▶ _TASK DIRECTIONS_
Every line of the data should be output word for word.

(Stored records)
==========
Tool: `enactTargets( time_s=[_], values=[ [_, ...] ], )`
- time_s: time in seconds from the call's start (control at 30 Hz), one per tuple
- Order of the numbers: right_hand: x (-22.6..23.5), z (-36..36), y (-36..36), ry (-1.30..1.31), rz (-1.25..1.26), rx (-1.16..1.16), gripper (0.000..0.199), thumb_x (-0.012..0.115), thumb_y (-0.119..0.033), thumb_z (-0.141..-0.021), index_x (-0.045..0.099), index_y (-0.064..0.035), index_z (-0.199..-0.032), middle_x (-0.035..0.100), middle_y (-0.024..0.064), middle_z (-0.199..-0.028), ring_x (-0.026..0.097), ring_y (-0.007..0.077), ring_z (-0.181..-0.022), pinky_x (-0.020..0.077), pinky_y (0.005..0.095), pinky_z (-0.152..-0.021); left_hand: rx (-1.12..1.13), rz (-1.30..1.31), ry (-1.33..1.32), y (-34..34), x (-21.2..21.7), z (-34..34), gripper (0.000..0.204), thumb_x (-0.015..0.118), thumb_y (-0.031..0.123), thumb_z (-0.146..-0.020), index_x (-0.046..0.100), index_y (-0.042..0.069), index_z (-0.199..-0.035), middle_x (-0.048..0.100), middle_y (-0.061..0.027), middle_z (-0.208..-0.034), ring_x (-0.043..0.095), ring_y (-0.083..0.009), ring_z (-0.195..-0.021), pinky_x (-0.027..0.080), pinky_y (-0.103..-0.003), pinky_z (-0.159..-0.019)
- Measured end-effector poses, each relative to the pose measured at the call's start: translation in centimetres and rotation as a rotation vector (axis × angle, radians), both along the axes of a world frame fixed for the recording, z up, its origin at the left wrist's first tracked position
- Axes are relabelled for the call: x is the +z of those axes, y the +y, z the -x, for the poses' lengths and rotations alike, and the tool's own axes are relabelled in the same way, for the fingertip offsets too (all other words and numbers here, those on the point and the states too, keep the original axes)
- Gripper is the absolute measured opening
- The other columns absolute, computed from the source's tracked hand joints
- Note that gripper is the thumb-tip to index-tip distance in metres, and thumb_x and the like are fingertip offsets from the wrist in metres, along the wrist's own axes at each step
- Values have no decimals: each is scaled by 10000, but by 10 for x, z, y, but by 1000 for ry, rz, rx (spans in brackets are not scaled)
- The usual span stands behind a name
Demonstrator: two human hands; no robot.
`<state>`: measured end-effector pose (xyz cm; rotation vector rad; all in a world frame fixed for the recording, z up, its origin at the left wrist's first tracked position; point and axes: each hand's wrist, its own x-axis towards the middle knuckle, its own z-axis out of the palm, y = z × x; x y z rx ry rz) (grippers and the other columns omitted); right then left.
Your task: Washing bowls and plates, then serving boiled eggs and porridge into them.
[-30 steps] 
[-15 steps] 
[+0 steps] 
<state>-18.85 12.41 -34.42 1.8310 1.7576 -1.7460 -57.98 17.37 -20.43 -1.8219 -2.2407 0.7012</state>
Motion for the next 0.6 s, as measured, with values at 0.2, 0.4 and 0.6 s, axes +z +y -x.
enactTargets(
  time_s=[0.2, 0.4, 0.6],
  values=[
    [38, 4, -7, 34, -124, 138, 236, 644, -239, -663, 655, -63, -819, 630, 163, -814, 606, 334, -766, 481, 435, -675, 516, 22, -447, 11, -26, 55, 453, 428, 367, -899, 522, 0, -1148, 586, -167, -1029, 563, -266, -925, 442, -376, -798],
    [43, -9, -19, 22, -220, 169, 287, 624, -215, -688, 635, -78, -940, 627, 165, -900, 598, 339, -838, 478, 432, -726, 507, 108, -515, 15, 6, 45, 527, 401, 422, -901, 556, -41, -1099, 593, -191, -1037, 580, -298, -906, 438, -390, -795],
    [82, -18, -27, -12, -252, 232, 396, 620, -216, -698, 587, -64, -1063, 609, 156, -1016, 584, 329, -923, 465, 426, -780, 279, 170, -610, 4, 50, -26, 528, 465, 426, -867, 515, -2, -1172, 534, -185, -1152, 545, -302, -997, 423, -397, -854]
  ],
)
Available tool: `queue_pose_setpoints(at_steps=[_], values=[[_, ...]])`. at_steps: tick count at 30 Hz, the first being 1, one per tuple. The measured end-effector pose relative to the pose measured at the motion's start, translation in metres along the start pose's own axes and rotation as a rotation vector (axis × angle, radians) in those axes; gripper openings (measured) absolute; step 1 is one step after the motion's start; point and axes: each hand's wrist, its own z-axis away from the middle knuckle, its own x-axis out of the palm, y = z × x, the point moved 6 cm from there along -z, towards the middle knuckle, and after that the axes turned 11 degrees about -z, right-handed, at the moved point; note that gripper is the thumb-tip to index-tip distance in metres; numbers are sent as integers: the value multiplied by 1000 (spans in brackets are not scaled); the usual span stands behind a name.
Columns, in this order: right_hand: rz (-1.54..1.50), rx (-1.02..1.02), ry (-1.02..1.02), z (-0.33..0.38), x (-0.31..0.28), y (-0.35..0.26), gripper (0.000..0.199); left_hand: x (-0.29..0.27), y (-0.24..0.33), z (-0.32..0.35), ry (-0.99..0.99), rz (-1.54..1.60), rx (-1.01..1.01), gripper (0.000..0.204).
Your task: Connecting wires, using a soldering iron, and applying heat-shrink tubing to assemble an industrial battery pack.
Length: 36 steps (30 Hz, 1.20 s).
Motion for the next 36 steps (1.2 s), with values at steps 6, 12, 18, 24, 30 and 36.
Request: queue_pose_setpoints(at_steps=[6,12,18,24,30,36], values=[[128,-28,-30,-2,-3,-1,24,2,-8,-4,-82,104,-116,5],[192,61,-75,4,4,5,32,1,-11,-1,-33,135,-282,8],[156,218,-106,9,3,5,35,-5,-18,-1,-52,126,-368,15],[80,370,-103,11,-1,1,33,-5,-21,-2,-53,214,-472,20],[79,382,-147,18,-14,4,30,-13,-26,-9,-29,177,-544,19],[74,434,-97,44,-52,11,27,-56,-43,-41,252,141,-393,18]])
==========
▶ _SOLUTION TO THE EXERCISE_
Tool: `enactTargets( time_s=[_], values=[ [_, ...] ], )`
- time_s: time in seconds from the call's start (control at 30 Hz), one per tuple
- Order of the numbers: right_hand: x (-22.6..23.5), z (-36..36), y (-36..36), ry (-1.30..1.31), rz (-1.25..1.26), rx (-1.16..1.16), gripper (0.000..0.199), thumb_x (-0.012..0.115), thumb_y (-0.119..0.033), thumb_z (-0.141..-0.021), index_x (-0.045..0.099), index_y (-0.064..0.035), index_z (-0.199..-0.032), middle_x (-0.035..0.100), middle_y (-0.024..0.064), middle_z (-0.199..-0.028), ring_x (-0.026..0.097), ring_y (-0.007..0.077), ring_z (-0.181..-0.022), pinky_x (-0.020..0.077), pinky_y (0.005..0.095), pinky_z (-0.152..-0.021); left_hand: rx (-1.12..1.13), rz (-1.30..1.31), ry (-1.33..1.32), y (-34..34), x (-21.2..21.7), z (-34..34), gripper (0.000..0.204), thumb_x (-0.015..0.118), thumb_y (-0.031..0.123), thumb_z (-0.146..-0.020), index_x (-0.046..0.100), index_y (-0.042..0.069), index_z (-0.199..-0.035), middle_x (-0.048..0.100), middle_y (-0.061..0.027), middle_z (-0.208..-0.034), ring_x (-0.043..0.095), ring_y (-0.083..0.009), ring_z (-0.195..-0.021), pinky_x (-0.027..0.080), pinky_y (-0.103..-0.003), pinky_z (-0.159..-0.019)
- Measured end-effector poses, each relative to the pose measured at the call's start: translation in centimetres and rotation as a rotation vector (axis × angle, radians), both along the axes of a world frame fixed for the recording, z up, its origin at the left wrist's first tracked position
- Axes are relabelled for the call: x is the +z of those axes, y the +y, z the -x, for the poses' lengths and rotations alike, and the tool's own axes are relabelled in the same way, for the fingertip offsets too (all other words and numbers here, those on the point and the states too, keep the original axes)
- Gripper is the absolute measured opening
- The other columns absolute, computed from the source's tracked hand joints
- Note that gripper is the thumb-tip to index-tip distance in metres, and thumb_x and the like are fingertip offsets from the wrist in metres, along the wrist's own axes at each step
- Values have no decimals: each is scaled by 10000, but by 10 for x, z, y, but by 1000 for ry, rz, rx (spans in brackets are not scaled)
- The usual span stands behind a name
Demonstrator: two human hands; no robot.
`<state>`: measured end-effector pose (xyz cm; rotation vector rad; all in a world frame fixed for the recording, z up, its origin at the left wrist's first tracked position; point and axes: each hand's wrist, its own x-axis towards the middle knuckle, its own z-axis out of the palm, y = z × x; x y z rx ry rz) (grippers and the other columns omitted); right then left.
Your task: Washing bowls and plates, then serving boiled eggs and porridge into them.
[-30 steps] 
[-15 steps] 
[+0 steps] 
<state>-18.85 12.41 -34.42 1.8310 1.7576 -1.7460 -57.98 17.37 -20.43 -1.8219 -2.2407 0.7012</state>
Motion for the next 0.6 s, as measured, with values at 0.2, 0.4 and 0.6 s, axes +z +y -x.
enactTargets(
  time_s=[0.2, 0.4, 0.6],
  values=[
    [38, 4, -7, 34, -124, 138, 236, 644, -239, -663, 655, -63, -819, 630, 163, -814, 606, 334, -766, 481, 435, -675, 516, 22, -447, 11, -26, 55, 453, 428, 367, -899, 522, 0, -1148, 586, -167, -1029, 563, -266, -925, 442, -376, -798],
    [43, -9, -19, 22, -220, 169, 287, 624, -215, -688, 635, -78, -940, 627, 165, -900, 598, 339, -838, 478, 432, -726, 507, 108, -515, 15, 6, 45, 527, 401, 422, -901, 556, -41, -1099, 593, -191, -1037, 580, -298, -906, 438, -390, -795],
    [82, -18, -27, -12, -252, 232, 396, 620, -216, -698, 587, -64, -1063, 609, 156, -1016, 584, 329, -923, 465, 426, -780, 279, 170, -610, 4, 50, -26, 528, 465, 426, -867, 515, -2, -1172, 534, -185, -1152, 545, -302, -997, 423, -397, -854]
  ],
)
Available tool: `queue_pose_setpoints(at_steps=[_], values=[[_, ...]])`. at_steps: tick count at 30 Hz, the first being 1, one per tuple. The measured end-effector pose relative to the pose measured at the motion's start, translation in metres along the start pose's own axes and rotation as a rotation vector (axis × angle, radians) in those axes; gripper openings (measured) absolute; step 1 is one step after the motion's start; point and axes: each hand's wrist, its own z-axis away from the middle knuckle, its own x-axis out of the palm, y = z × x, the point moved 6 cm from there along -z, towards the middle knuckle, and after that the axes turned 11 degrees about -z, right-handed, at the moved point; note that gripper is the thumb-tip to index-tip distance in metres; numbers are sent as integers: the value multiplied by 1000 (spans in brackets are not scaled); the usual span stands behind a name.
Columns, in this order: right_hand: rz (-1.54..1.50), rx (-1.02..1.02), ry (-1.02..1.02), z (-0.33..0.38), x (-0.31..0.28), y (-0.35..0.26), gripper (0.000..0.199); left_hand: x (-0.29..0.27), y (-0.24..0.33), z (-0.32..0.35), ry (-0.99..0.99), rz (-1.54..1.60), rx (-1.01..1.01), gripper (0.000..0.204).
Your task: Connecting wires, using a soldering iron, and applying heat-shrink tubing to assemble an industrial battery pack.
Length: 36 steps (30 Hz, 1.20 s).
Motion for the next 36 steps (1.2 s), with values at steps 6, 12, 18, 24, 30 and 36.
Request: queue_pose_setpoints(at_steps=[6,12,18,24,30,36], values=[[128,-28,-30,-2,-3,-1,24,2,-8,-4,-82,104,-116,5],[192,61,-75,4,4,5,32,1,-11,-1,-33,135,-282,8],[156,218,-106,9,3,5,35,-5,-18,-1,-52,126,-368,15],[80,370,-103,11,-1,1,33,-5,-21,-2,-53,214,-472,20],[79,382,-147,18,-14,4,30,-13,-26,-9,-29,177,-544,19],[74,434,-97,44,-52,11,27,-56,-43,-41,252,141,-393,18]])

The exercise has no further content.